A breadth-first searching strategy is used, meaning that all possible clade sets branched from the previous clade set are evaluated when proceeding with the search. All \(N({C}_{m})\) of a newly branched clade set is constrained to be greater than the predefined \({N}_{\mathrm{min}}\) otherwise it will become inactive in later iterations. For each iteration, all the newly branched and other active clade sets are compared to find the temporary best solution with the lowest \(H\) value. This is because \(H\) is not monotonically decreasing in the search towards the goal clade set. The search is terminated when the temporary best solution stays the best after a few iterations. It is set as the total number of nodes of the tree trunk by default and can be folded by user to elongate the search.
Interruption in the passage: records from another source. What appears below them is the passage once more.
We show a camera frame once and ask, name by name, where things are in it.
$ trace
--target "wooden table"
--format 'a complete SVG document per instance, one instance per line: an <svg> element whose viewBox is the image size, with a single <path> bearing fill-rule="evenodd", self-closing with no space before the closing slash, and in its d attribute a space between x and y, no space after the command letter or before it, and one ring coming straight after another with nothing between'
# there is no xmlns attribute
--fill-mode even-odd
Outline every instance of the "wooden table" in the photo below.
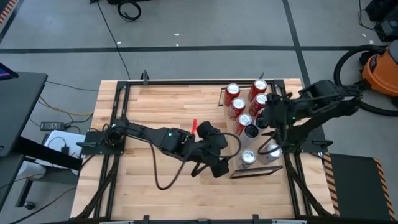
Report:
<svg viewBox="0 0 398 224"><path fill-rule="evenodd" d="M109 122L116 83L101 82L92 128L101 129ZM299 79L287 79L285 85L294 97L302 88ZM192 128L192 120L197 119L198 124L210 121L213 126L227 131L224 109L218 106L221 87L225 85L133 86L127 117L152 128L175 127L187 131ZM156 157L159 182L165 186L181 162L160 151L156 151ZM309 154L302 154L301 160L308 188L326 210L334 213L321 160ZM71 217L79 214L96 192L102 161L103 156L95 156L81 171ZM277 162L284 165L283 159ZM185 165L171 189L158 190L148 143L127 138L119 163L112 220L142 220L144 215L150 215L151 220L251 219L253 214L260 218L294 217L284 168L269 176L229 179L226 175L215 179L209 169L191 177L194 165L192 162ZM296 191L301 214L304 214L297 186ZM106 192L102 215L107 198Z"/></svg>

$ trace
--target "black hose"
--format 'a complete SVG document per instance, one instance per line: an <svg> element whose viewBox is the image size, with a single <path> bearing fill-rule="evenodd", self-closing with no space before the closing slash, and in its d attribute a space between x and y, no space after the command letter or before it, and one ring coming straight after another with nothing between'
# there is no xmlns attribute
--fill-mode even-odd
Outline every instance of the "black hose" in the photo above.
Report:
<svg viewBox="0 0 398 224"><path fill-rule="evenodd" d="M343 84L341 83L341 78L340 78L340 72L341 72L341 68L343 67L344 63L354 54L358 53L358 52L364 52L364 51L368 51L371 52L372 54L383 54L386 49L383 47L378 47L375 45L362 45L359 46L357 48L355 48L354 50L350 50L347 53L345 53L340 60L337 62L336 67L335 67L335 71L333 72L333 79L336 83L336 85L338 86L342 86ZM398 116L398 111L392 111L392 110L385 110L385 109L381 109L381 108L377 108L374 106L371 106L367 103L364 102L360 102L359 103L359 107L374 113L374 114L378 114L378 115L383 115L383 116Z"/></svg>
<svg viewBox="0 0 398 224"><path fill-rule="evenodd" d="M121 10L121 7L124 4L132 4L134 7L136 7L138 9L138 15L136 17L130 17L127 13L123 12ZM118 4L118 13L119 13L119 16L122 17L122 19L124 19L125 21L132 22L141 17L141 7L139 7L139 5L133 0L121 1Z"/></svg>

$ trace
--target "vacuum hose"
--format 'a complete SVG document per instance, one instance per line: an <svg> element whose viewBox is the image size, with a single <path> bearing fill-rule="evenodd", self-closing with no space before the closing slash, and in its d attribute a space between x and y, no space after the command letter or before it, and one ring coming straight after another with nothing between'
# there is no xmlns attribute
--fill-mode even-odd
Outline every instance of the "vacuum hose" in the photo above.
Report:
<svg viewBox="0 0 398 224"><path fill-rule="evenodd" d="M362 45L362 46L359 46L359 47L345 53L340 58L340 60L337 62L335 71L333 72L333 79L334 79L336 85L338 85L338 86L343 85L341 83L341 79L340 79L340 72L341 72L341 68L343 67L344 63L354 54L356 54L358 52L364 52L364 51L371 52L372 54L383 54L386 51L386 49L383 47L375 46L375 45ZM398 116L398 111L380 109L380 108L371 106L364 102L360 102L359 107L368 112L375 113L378 115Z"/></svg>

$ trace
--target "concrete floor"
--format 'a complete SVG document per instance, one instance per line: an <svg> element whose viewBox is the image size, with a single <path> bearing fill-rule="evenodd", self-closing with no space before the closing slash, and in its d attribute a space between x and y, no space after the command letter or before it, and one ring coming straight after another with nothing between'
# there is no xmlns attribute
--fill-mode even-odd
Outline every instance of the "concrete floor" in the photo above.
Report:
<svg viewBox="0 0 398 224"><path fill-rule="evenodd" d="M363 7L369 1L363 0ZM47 73L50 81L80 88L98 89L101 80L126 79L119 55L111 49L114 43L100 10L88 2L19 0L20 8L15 18L10 19L11 26L4 29L7 32L3 39L0 35L0 61L13 70ZM265 78L315 82L333 78L334 66L344 54L345 46L370 41L383 44L376 33L358 25L357 0L152 0L139 4L142 17L128 23L118 16L116 6L105 0L100 2L116 41L121 42L121 55L131 78L139 78L146 69L152 79L255 78L265 72ZM363 22L372 25L365 14ZM198 48L183 51L180 47L184 46ZM206 50L200 46L225 48ZM311 46L324 48L301 48ZM174 48L165 51L163 47ZM358 70L354 57L343 68L343 82L352 83L358 78ZM96 101L94 92L52 84L46 85L42 96L50 104L76 113L93 110ZM365 101L392 108L388 99L375 93L366 93ZM31 119L37 123L70 120L41 105L35 107ZM90 122L77 125L85 132ZM326 138L335 142L329 147L330 152L376 157L382 161L396 212L397 125L396 118L361 110L323 126ZM37 142L41 142L44 134L30 122L23 132ZM21 183L14 184L0 213L0 223L30 213L24 208L14 208L21 187ZM28 199L41 207L72 187L35 183ZM66 220L73 194L67 193L48 209L21 223Z"/></svg>

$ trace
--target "orange vacuum cleaner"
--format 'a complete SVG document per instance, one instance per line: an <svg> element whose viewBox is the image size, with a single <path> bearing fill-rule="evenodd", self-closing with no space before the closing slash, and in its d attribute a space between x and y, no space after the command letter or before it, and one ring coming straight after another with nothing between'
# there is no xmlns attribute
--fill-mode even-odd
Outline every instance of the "orange vacuum cleaner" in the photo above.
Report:
<svg viewBox="0 0 398 224"><path fill-rule="evenodd" d="M372 89L392 97L393 102L398 99L398 40L388 47L362 45L345 53L338 61L333 78L336 85L342 85L340 79L341 68L352 55L362 53L359 61L364 65L362 80L356 84L363 90ZM398 111L384 110L361 102L362 109L384 116L398 116Z"/></svg>

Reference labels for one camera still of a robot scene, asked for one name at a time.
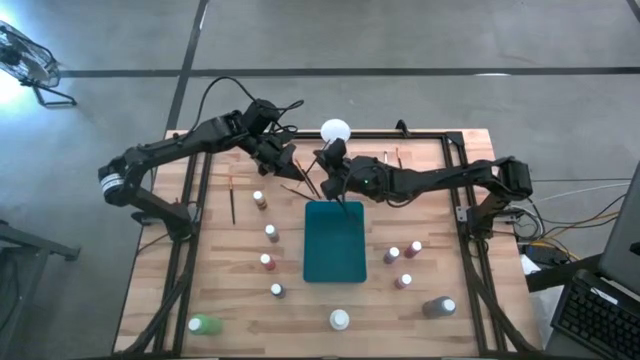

Fixed and parallel mutation
The result can be further used to find fixed and parallel mutations in phylogenetic pathways (Fig. 2). Fixed mutation was found by comparing the dominant polymorphism state between adjacent clades (Fig. 2B), while parallel mutation was found when a variant was observed on multiple tree trunks (Fig. 2C). The performance (Fig. 3) of detecting fixed mutations is tested on an influenza A H3N2 antigenic drifting dataset [1]. For visualization, sitePath provides functions based on the R package ggtree [8]. As an example, a ZIKA virus dataset (see Additional file 1 for NCBI Accessions) is included in sitePath package. The result of its site 139 of the polyprotein, which was reported to be associated with enhanced virulence [2], is shown in Fig. 1C. Moreover, sitePath was used on SARS-CoV-2 to find fixed and parallel mutations, which were found to be potentially adaptive for the virus [9].
Computation time complexity
Tree trunk and clade identification approximately share the same algorithm time complexity of \(O\left(SL/{N}_{\mathrm{min}}\right)\), where \(S\) is the total number of sequences and \(L\) is the length of the sequence alignment. To save time, the sites that are completely conserved or have too many ambiguous characters or gaps are ignored.